Source data:

# # # # # # #

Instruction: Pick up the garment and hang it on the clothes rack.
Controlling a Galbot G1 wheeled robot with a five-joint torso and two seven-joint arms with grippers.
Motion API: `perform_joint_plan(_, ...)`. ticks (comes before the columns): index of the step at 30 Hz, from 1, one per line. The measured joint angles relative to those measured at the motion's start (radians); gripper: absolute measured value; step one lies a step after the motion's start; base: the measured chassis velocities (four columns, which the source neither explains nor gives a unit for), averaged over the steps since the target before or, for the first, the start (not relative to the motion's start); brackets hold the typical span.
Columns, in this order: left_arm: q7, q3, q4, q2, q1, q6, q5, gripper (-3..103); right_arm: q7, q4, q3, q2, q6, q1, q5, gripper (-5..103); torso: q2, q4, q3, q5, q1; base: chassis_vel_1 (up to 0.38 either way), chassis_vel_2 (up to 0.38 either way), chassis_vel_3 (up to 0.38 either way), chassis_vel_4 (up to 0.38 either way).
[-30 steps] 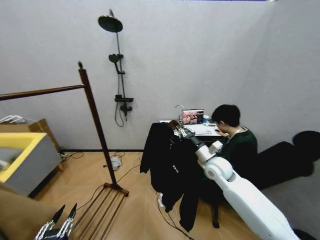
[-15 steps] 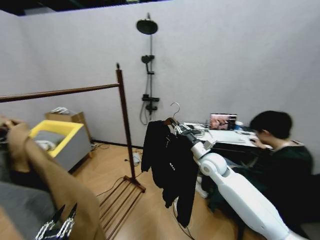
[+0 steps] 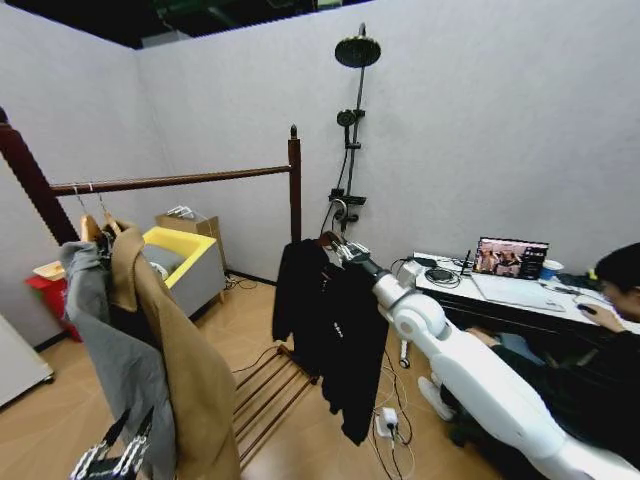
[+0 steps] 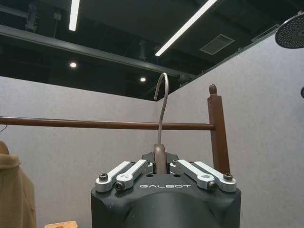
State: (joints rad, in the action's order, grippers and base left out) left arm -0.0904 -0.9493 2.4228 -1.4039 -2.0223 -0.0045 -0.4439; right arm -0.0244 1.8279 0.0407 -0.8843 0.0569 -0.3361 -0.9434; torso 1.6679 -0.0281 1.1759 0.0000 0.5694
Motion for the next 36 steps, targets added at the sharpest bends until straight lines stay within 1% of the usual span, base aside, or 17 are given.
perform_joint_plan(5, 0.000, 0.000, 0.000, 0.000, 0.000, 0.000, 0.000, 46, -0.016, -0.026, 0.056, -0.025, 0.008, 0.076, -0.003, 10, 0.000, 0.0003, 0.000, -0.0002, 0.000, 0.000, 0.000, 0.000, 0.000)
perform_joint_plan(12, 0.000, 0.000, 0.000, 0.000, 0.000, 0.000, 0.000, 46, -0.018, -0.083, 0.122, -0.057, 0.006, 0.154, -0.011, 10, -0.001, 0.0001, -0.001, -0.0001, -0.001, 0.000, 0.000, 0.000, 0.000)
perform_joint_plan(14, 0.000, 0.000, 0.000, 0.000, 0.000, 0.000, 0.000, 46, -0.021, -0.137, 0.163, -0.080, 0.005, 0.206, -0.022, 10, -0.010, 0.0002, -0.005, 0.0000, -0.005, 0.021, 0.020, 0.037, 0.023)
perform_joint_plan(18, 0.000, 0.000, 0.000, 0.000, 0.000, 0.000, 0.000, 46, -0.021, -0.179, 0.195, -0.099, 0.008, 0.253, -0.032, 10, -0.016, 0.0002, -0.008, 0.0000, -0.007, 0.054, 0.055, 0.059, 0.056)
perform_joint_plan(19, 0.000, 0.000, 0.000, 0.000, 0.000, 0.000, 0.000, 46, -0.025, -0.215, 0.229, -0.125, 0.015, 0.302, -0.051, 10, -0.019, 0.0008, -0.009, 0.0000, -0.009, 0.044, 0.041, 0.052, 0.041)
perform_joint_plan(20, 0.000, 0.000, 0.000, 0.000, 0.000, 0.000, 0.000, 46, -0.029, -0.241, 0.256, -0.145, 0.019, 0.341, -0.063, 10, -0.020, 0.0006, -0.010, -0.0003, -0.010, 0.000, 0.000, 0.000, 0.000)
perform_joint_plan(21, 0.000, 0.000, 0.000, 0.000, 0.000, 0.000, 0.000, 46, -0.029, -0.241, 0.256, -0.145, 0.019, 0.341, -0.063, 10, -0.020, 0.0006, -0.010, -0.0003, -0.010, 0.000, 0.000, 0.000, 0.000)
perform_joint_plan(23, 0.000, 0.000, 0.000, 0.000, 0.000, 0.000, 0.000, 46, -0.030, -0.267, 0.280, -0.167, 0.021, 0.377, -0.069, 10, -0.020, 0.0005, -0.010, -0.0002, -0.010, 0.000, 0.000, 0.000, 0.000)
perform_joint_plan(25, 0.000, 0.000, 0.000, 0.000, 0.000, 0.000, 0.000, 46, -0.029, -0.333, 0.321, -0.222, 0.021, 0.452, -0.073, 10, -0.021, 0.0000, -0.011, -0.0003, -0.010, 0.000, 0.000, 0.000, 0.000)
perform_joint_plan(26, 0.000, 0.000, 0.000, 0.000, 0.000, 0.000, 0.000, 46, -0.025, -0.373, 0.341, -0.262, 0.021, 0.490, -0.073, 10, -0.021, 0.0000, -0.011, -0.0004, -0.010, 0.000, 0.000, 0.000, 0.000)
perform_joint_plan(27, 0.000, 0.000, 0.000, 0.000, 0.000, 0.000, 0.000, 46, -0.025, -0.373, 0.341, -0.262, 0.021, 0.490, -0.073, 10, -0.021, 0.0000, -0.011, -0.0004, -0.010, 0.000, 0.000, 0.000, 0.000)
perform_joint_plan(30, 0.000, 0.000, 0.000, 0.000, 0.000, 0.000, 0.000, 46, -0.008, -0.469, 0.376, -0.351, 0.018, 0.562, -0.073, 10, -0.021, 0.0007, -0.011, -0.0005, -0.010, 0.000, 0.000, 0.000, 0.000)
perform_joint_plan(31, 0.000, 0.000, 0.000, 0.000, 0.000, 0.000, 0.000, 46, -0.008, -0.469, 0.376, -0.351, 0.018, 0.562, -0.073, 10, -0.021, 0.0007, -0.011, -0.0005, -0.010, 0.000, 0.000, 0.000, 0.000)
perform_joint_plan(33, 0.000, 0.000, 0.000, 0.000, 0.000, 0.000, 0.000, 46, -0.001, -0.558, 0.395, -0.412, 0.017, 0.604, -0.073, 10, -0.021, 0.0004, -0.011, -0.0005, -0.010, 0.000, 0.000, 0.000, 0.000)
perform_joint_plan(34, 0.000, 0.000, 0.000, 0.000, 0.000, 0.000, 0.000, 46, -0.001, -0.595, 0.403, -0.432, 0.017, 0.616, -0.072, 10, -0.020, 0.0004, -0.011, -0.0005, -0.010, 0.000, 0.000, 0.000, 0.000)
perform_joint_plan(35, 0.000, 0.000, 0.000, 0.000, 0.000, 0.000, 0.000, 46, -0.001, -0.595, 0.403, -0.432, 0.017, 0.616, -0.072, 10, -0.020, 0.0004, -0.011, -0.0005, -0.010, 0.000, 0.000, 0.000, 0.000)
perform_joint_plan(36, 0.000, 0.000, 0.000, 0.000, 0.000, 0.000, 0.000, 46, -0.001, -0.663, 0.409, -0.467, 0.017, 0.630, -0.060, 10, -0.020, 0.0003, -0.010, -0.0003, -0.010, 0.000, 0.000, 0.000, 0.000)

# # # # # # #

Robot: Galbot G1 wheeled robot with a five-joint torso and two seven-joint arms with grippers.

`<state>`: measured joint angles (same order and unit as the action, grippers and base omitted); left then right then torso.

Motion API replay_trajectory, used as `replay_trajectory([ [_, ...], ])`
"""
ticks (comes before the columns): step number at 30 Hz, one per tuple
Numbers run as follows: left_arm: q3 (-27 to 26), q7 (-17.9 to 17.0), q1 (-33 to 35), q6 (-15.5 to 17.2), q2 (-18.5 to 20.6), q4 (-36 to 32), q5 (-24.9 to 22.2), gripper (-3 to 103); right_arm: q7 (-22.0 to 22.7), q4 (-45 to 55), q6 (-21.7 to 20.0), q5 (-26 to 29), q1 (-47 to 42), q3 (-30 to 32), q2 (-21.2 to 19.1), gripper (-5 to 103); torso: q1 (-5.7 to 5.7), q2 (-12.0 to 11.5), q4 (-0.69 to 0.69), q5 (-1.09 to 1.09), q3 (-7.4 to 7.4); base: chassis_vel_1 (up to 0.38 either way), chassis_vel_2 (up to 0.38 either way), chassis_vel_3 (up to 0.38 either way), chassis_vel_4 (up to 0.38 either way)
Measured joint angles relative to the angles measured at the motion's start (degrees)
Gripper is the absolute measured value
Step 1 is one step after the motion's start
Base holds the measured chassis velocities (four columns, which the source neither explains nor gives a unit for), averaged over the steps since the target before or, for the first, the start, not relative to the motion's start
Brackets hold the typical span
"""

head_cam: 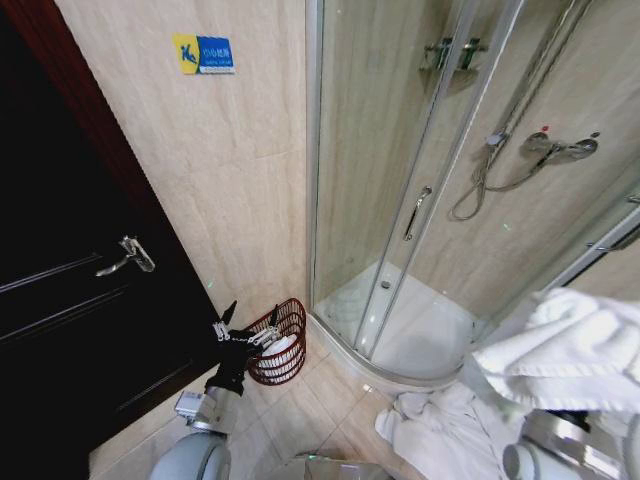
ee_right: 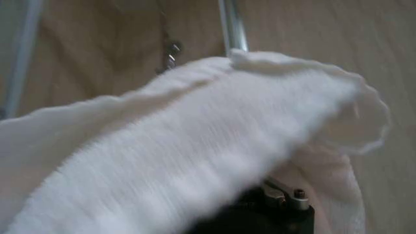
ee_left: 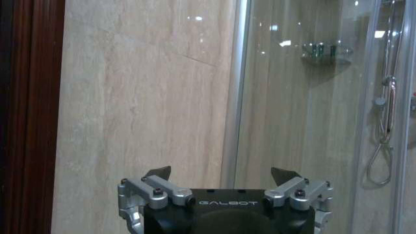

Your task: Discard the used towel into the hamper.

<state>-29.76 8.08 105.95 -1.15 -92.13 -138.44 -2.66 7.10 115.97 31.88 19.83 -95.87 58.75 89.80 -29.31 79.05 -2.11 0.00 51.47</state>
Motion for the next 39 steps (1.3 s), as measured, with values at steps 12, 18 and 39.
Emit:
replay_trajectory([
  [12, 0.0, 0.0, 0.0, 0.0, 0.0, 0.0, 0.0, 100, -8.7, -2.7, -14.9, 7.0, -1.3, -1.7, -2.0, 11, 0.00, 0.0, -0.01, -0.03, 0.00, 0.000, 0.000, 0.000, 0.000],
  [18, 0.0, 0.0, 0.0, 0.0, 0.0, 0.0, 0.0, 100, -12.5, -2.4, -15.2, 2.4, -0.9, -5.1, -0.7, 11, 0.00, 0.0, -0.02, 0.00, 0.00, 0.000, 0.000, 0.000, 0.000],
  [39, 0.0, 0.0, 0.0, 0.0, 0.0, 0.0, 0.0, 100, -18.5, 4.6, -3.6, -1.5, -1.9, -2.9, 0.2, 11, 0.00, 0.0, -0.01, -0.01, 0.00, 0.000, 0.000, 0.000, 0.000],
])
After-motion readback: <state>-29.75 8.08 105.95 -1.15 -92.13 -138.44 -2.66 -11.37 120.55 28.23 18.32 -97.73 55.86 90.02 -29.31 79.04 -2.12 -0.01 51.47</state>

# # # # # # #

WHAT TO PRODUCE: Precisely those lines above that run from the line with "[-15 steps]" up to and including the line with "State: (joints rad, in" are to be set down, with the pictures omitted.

ANSWER TO THE EXERCISE:
[-15 steps] 
[+0 steps] 
[+0 steps] 
State: (joints rad, in the action's order, grippers and base left out) left arm -0.0904 -0.9493 2.4228 -1.4039 -2.0223 -0.0045 -0.4439; right arm -0.0244 1.8279 0.0407 -0.8843 0.0569 -0.3361 -0.9434; torso 1.6679 -0.0281 1.1759 0.0000 0.5694

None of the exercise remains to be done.